I followed this tutorial to get started:
https://scotch.io/tutorials/build-a-restful-api-with-flask-the-tdd-way
As for Sunday, 4th of March I have done the following:
- Completed GET API
- Started POST API
- Wrote 12 test cases that run successfully
Today, Tuesday, 6th of March completed the Development Task
Spent 1/2 a day
- Refactored the code in accordance with OOP (only exception handling part caused some trouble, couldn't correctly hide the logic inside a class)
- Used batch insert for adding the records into the table (COPY could be used with storing the rows in memory)
- 16 unit tests ran successfully
Instructions to setup environment:
- Install Python3 (I installed Anaconda for MasOS)
- Install Flask
- Run this: export FLASK_APP="run.py" (I used Virtualenv from the tutorial)
- Install PostgreSQL
- Install Psycopg2
In order to run the tests run the following command:
python test_rates.py
To run the application:
flask run
To test GET request run:
In my opinion, a table that is used to insert data into should be kept as small as possible, since we require high performance for our INSERT statements.
I would keep only data for the last couple of weeks or even days as business requirements state.
The historical data should be kept in another database with main focus on reads, i.e. SELECT statements. The purpose of this second database is to provide analytical information for our end users.
By having to databases with different purposes would help us to separate logic and allow us to tailor the databases for our needs. So, the first database is OLTP database it can be SQL relational database or NoSQL database.
I would use a NoSQL as an OLTP database with insert, update, delete queries, since it is better when you have to regularly insert and delete a lot of records at once.
Also NoSQL database would be better to horizontally scale by sharding. The database can be partitioned in case of using SQL relational database as well, but it causes more burden and is not so straightforward.

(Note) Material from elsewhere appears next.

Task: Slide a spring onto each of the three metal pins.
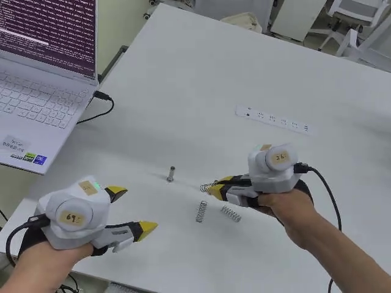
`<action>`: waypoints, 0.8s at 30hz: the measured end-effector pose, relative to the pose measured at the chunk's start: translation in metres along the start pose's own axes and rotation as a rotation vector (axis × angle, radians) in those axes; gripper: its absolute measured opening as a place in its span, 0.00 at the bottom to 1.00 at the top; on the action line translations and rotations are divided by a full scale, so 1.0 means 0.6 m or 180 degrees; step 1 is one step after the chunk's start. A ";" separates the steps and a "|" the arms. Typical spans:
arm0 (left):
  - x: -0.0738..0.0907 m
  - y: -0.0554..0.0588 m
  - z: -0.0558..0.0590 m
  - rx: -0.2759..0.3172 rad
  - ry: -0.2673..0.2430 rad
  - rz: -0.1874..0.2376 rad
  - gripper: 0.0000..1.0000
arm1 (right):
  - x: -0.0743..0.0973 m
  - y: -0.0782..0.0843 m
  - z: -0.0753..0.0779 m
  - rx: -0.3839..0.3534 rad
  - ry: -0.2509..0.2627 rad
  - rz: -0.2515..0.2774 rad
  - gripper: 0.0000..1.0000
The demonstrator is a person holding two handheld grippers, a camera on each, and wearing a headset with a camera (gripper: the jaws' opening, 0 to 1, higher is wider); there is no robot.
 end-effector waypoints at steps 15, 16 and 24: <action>0.008 0.012 -0.010 0.0085 -0.0011 -0.0031 0.59 | -0.056 -0.040 0.031 0.0007 0.0018 -0.0102 0.08; 0.009 0.011 -0.011 0.0091 -0.0012 -0.0025 0.59 | -0.059 -0.044 0.032 0.0021 0.0021 -0.0109 0.08; 0.010 0.010 -0.016 0.0093 -0.0003 -0.0024 0.59 | -0.082 -0.064 0.033 0.0055 -0.0006 -0.0155 0.08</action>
Point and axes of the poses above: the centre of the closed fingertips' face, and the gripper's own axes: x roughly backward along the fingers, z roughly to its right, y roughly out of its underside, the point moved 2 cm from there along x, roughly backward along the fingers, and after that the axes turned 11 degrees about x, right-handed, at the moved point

Relational databases usually scale vertically, which is not cost effective.
I would use queues like RabitMQ in order to handle all the incoming data batches, so that each batch id is stored in a queue, and batches are processed by fetching their ids from the queue. The queue can provide us kind of fault tolerancy in case of sudden peak load, and nothing would be lost or dropped when all the batch proccessing instances busy.
To handle the application logic I would use a fleet of instances that can horizontally scale. I would align the scaling logic with the queue length metric, whenever the number of batch ids in the queue are higher than a treshold I would launch a new instance to process the batches.
If the data from the OLTP database is read, then I would create read replicas in case of relational databases. Also I would use in memory caching like Redis for frequent SELECT queries.
As load grows the batch processing instances, database itself, network throughput I expect to become bottlenecks. I would think about CPU, Memory, Disk I/O and Throughput and Network performance.
As I mentioned above this issues can be addressed by using horizontally scalable design for batch processing instances, by splitting the database for historical and operational needs.
Also caching, queues and maintaining small size of the table would help to address these bottlenecks.
- The batch updates have started to become very large, but the requirements for their processing time are strict.
Being a cloud architect I would definitely build my environment in AWS. My architecture could handle very large batch updates. I could change the type of instance, i.e. scale vertically to handle a larger batch.
- Code updates need to be pushed out frequently. This needs to be done without the risk of stopping a data update already being processed, nor a data response being lost.
The bottleneck is the batch processing logic, as the instances may be unable to handle new batches properly. They might drop them and do not process. As I mentioned above queues can be used for this purpose. So, the batch can wait or be processed in parallel.
- For development and staging purposes, you need to start up a number of scaled-down versions of the system.
My architecture when I would use horizontally scalable batch processing instances could be scaled down very easily. There is no problem to scale them down, I could change the instance type to a cheaper one and even one instance would be enough for DEV and QA environments.